> _Directions_
When a line below contains the string "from", show that line.

> _Exercise data_
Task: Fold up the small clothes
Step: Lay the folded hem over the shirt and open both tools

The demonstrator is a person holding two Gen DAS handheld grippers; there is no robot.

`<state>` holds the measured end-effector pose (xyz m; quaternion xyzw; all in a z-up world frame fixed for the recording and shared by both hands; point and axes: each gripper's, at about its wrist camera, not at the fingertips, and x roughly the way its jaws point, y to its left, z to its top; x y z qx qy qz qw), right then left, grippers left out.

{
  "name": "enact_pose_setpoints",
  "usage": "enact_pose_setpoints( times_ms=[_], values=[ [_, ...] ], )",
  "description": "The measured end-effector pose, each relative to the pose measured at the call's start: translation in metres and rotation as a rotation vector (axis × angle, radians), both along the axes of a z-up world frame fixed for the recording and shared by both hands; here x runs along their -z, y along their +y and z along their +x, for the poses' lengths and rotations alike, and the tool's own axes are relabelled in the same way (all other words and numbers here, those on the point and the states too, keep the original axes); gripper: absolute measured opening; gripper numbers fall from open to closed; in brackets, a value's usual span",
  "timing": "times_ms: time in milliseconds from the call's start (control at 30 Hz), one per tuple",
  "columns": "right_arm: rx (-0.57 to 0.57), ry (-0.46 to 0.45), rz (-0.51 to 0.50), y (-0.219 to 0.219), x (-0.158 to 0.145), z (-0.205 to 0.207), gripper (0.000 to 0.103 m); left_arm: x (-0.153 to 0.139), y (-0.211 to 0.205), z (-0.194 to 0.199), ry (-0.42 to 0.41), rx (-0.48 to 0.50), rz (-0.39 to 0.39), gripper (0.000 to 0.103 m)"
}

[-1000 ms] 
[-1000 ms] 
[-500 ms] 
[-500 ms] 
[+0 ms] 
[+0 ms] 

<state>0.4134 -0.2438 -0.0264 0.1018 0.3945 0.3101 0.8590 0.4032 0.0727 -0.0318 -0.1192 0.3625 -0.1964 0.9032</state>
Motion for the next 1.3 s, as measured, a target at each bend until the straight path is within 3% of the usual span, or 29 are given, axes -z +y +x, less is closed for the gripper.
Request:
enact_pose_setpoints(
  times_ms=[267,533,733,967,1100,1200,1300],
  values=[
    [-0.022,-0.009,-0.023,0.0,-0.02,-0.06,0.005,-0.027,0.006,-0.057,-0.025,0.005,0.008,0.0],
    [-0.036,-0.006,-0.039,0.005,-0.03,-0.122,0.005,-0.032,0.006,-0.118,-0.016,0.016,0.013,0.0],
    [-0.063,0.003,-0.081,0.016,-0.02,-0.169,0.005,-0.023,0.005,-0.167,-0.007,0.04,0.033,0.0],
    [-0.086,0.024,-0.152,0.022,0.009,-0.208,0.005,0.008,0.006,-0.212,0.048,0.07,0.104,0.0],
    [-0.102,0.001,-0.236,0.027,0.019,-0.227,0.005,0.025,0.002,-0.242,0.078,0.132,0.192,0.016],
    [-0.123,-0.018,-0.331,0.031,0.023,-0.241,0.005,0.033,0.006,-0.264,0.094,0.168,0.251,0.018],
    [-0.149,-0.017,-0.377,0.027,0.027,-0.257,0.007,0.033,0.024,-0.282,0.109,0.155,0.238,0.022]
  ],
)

> _Answer_
  "description": "The measured end-effector pose, each relative to the pose measured at the call's start: translation in metres and rotation as a rotation vector (axis × angle, radians), both along the axes of a z-up world frame fixed for the recording and shared by both hands; here x runs along their -z, y along their +y and z along their +x, for the poses' lengths and rotations alike, and the tool's own axes are relabelled in the same way (all other words and numbers here, those on the point and the states too, keep the original axes); gripper: absolute measured opening; gripper numbers fall from open to closed; in brackets, a value's usual span",
  "timing": "times_ms: time in milliseconds from the call's start (control at 30 Hz), one per tuple",

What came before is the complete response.